ASSIGNED TASK: Search the material for the string "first", then show every line where it turns up.

****************

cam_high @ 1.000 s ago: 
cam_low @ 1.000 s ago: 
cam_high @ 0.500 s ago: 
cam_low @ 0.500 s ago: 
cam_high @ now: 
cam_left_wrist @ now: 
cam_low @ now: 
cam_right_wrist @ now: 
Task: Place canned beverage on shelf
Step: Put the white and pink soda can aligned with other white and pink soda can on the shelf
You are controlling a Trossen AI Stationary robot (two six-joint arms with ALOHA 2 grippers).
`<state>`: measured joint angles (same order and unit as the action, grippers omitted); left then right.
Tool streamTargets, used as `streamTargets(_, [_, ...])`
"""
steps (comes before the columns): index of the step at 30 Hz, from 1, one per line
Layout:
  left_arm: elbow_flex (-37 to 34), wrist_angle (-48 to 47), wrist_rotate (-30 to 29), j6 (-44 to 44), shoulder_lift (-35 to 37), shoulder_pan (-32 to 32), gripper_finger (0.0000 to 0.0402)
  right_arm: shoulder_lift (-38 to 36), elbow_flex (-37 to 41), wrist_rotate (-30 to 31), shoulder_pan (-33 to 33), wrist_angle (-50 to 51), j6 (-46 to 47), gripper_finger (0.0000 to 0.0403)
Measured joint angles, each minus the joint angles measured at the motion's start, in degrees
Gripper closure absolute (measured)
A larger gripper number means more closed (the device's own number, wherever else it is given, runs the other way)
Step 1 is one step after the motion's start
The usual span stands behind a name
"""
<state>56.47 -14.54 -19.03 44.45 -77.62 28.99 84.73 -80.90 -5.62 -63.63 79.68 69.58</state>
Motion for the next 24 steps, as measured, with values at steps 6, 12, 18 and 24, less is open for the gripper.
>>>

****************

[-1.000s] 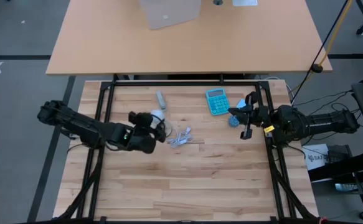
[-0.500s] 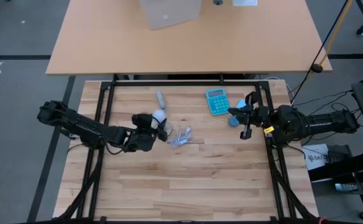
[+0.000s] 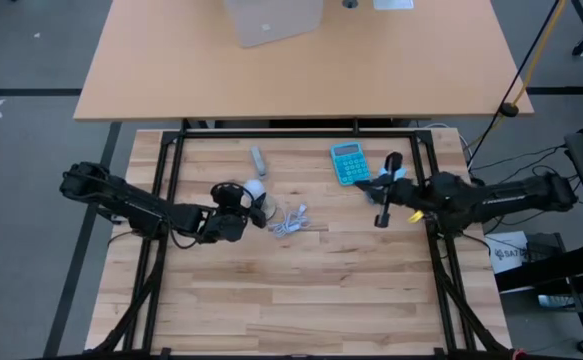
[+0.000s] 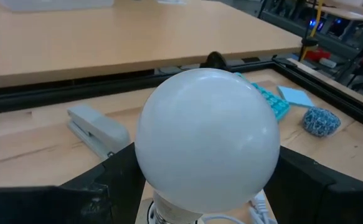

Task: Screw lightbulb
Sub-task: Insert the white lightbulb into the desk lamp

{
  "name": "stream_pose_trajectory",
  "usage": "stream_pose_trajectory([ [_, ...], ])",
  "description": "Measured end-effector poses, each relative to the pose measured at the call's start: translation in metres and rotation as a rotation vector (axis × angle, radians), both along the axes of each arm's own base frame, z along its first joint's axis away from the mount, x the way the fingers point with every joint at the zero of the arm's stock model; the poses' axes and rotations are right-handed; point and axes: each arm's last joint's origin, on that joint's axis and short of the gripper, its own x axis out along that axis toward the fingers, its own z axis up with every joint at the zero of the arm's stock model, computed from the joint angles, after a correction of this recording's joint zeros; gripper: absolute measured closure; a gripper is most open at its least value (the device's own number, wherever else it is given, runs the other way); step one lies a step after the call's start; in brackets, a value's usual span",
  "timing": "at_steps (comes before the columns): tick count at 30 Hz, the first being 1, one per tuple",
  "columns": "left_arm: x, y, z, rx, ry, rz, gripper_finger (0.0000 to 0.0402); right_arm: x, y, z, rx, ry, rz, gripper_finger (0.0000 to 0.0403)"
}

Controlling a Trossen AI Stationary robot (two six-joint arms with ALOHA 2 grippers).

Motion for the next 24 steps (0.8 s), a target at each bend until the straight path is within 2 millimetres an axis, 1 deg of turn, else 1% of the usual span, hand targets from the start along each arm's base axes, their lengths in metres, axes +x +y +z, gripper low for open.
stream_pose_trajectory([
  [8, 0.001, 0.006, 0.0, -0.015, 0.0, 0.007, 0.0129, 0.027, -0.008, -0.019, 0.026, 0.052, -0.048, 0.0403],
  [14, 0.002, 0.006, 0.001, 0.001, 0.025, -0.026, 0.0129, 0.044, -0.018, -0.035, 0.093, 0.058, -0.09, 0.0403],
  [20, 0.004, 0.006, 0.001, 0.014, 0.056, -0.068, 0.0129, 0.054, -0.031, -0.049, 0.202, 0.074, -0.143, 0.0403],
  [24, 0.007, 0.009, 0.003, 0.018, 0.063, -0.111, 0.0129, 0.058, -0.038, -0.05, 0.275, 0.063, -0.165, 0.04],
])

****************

SOLUTION TO THE EXERCISE:
  "description": "Measured end-effector poses, each relative to the pose measured at the call's start: translation in metres and rotation as a rotation vector (axis × angle, radians), both along the axes of each arm's own base frame, z along its first joint's axis away from the mount, x the way the fingers point with every joint at the zero of the arm's stock model; the poses' axes and rotations are right-handed; point and axes: each arm's last joint's origin, on that joint's axis and short of the gripper, its own x axis out along that axis toward the fingers, its own z axis up with every joint at the zero of the arm's stock model, computed from the joint angles, after a correction of this recording's joint zeros; gripper: absolute measured closure; a gripper is most open at its least value (the device's own number, wherever else it is given, runs the other way); step one lies a step after the call's start; in brackets, a value's usual span",
  "timing": "at_steps (comes before the columns): tick count at 30 Hz, the first being 1, one per tuple",

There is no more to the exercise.